Santamaria's cooking was contemporary, sometimes with French accents, but it was purely Catalan at heart. He was fanatical about sourcing the best raw materials from around Sant Celoni and off the nearby coast, and his creations were full of references to the region's traditional cooking, but always with an inventive twist. (His version of the definitive local preparation called mar i muntanya, sea and mountain — usually made with chicken and shrimp — employed pork belly and caviar instead.) He also set himself up as the anti-Ferran Adrià, criticizing the use of chemical additives in food and what he considered to be Adrià's disregard for local products and traditions. The so-called "feud" between the two great chefs was fodder for the Spanish press for years.
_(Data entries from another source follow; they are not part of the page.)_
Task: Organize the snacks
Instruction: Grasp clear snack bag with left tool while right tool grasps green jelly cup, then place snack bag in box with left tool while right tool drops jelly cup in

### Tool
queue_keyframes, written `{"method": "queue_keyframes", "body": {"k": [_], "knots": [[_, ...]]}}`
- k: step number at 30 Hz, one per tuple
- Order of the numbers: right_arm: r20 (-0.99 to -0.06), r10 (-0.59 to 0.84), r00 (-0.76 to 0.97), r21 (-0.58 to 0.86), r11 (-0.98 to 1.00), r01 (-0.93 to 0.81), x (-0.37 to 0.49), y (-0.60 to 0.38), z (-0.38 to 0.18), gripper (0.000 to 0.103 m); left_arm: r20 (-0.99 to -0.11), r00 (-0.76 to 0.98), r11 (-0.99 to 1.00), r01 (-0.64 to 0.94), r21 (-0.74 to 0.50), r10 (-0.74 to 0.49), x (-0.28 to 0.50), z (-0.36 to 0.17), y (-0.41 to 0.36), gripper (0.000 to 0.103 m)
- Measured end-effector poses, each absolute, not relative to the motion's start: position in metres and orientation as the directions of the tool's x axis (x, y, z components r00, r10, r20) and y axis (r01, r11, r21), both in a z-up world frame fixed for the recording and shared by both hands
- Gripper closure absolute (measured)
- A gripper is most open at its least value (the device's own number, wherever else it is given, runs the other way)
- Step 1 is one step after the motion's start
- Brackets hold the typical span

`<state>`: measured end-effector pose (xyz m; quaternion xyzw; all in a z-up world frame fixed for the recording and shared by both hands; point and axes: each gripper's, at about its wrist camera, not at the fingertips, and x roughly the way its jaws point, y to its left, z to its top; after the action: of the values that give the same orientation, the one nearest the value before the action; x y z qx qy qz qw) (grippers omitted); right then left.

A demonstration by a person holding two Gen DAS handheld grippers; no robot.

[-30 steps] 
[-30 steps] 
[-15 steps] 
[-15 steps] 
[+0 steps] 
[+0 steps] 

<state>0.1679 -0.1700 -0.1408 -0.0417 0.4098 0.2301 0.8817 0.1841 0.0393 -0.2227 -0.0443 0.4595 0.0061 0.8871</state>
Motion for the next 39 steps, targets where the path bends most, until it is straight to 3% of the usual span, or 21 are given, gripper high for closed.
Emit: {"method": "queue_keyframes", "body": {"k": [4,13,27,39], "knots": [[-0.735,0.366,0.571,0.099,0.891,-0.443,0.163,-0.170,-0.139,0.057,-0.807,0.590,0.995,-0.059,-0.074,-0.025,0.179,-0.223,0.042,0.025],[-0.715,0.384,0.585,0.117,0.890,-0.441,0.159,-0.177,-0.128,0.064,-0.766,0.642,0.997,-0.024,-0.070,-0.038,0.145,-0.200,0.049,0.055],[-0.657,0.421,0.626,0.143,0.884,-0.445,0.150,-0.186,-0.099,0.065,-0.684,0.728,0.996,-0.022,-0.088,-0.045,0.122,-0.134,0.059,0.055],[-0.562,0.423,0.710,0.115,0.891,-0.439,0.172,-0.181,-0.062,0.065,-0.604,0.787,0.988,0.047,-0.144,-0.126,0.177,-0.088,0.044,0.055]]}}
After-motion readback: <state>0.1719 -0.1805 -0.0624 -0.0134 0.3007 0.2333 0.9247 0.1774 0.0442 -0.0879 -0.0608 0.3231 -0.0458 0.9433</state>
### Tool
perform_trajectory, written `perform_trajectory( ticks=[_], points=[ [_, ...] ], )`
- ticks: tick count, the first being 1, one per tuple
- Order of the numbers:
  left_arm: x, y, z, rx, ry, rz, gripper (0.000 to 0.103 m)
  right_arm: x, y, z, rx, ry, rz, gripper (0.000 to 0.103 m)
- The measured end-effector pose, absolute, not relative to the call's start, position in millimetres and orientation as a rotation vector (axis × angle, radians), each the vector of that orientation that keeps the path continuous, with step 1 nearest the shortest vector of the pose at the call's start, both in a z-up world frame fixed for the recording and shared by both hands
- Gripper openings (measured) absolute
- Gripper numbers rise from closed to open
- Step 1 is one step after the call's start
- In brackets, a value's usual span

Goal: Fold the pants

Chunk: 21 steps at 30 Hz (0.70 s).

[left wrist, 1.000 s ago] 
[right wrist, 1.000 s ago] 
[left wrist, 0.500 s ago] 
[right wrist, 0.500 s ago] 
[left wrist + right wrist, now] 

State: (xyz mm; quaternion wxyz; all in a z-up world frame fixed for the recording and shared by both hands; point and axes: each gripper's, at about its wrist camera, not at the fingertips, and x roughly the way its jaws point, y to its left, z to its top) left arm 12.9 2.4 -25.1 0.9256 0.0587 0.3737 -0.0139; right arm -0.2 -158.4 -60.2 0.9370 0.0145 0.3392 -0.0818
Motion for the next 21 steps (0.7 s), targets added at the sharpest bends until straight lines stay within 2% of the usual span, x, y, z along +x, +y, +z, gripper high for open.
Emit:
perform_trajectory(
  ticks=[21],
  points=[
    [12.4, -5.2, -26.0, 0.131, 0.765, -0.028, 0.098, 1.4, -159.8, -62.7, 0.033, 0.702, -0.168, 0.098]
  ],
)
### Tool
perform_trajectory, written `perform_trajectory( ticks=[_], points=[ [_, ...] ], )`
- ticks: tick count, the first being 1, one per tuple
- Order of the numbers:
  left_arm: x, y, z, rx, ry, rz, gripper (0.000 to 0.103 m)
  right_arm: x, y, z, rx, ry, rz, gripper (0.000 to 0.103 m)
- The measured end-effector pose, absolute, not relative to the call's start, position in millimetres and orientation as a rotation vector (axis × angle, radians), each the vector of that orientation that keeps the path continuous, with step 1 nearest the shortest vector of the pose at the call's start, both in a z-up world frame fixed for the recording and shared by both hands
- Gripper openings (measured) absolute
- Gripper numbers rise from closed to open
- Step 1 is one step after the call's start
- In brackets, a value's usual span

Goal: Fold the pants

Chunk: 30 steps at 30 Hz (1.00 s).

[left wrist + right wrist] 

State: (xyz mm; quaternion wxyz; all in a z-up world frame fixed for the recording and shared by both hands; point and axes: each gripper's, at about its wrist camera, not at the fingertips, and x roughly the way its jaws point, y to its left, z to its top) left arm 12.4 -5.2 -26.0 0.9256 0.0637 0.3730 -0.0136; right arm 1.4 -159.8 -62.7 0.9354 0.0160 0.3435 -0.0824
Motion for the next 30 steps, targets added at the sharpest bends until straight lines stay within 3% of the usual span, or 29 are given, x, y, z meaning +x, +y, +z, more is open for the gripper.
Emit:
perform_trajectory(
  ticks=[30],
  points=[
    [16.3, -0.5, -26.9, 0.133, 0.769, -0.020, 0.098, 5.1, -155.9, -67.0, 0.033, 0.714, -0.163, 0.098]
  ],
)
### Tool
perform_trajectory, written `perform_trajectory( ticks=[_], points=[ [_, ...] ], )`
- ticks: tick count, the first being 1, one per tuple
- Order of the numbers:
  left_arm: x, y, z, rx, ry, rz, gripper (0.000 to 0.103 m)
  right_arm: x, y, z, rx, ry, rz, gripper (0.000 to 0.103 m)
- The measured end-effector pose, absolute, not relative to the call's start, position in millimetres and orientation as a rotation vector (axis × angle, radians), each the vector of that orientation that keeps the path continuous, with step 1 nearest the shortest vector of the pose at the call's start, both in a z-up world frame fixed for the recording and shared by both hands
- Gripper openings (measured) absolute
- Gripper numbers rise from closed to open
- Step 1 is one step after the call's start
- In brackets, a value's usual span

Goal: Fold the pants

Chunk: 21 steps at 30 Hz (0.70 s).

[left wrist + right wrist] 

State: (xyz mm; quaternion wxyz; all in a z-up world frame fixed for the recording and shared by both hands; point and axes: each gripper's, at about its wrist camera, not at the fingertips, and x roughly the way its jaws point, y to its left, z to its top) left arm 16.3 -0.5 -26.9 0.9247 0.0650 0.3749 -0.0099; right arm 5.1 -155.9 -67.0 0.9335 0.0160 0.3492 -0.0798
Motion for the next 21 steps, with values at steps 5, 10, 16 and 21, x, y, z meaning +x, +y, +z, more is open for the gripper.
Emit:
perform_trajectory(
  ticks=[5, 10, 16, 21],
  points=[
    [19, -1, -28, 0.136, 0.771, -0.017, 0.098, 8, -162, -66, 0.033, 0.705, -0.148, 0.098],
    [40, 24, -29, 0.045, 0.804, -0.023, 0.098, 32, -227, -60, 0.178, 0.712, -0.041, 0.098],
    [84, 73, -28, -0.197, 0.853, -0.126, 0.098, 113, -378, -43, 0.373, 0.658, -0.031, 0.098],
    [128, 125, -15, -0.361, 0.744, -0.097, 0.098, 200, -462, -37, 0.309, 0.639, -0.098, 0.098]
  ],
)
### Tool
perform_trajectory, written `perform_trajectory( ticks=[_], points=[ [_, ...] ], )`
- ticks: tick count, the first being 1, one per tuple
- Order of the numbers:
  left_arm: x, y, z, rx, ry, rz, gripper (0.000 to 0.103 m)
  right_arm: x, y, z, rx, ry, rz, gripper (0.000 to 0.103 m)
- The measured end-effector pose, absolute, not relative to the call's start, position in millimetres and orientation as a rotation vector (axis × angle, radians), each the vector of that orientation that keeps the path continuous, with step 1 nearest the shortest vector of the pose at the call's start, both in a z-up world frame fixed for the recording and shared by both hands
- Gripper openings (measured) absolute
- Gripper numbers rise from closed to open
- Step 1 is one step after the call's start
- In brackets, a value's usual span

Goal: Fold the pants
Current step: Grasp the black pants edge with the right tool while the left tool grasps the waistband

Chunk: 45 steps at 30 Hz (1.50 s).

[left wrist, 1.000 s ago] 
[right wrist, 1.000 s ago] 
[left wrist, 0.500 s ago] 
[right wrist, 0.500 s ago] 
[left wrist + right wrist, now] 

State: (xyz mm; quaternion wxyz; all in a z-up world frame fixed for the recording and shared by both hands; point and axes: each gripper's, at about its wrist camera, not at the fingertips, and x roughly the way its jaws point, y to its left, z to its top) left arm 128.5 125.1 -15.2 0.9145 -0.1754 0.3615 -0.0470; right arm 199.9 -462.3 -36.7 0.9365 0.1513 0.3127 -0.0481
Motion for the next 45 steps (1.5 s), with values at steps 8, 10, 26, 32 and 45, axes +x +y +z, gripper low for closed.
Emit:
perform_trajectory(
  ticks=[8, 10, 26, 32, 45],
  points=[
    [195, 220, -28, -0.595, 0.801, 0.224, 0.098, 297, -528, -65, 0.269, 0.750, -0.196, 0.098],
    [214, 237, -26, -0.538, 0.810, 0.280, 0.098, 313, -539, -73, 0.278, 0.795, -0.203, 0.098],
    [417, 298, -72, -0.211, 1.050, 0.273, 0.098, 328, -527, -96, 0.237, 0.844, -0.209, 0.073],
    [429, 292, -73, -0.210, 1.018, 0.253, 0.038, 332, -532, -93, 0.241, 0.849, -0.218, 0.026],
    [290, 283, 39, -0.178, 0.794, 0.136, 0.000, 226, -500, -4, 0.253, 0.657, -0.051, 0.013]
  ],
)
As the reputation of El Racó de Can Fabes grew, Santamaria went on to open an acclaimed restaurant in Madrid, Santceloni, and then exported his culinary genius to Singapore, joining chefs like Guy Savoy, Daniel Boulud, Wolfgang Puck, Mario Batali, and Tetsuya Wakuda in the restaurant portion of the massive Marina Bay Sands project. Tragically, Santamaria died suddenly of a heart attack while visiting his Singapore property in 2011. His wife and daughter made the decision to keep the original restaurant going, bringing back Xavier Pellicer, an alumnus of the kitchen who had been cooking in Barcelona, as chef. El Racó subsequently lost one Michelin star, but maintained its quality.
This week, however, Santamaria's family issued an open letter announcing that "after 32 years of a wonderful culinary and gastronomic adventure… we plan to close the doors of Can Fabes this August 31." The letter goes on to say that "Santi Santamaria taught us to be satisfied with a job well done. Two and a half years after his death, we are pleased that we have maintained the values and ideals instilled in us, even in his absence. But in these difficult times in our country for fine cuisine, Can Fabes has lost the economic viability necessary to continue an enterprise based on excellence, and for this reason we have decided to put an end to one of the brightest chapters in Catalan and European cuisine in the past quarter century." The letter concludes by promising that "[The story] of Can Fabes will not end on August 31st but will live on in the current and future projects of all the people who have passed through out kitchen and our dining room, and in the memory of the thousands of diners who have always been our reason for existing."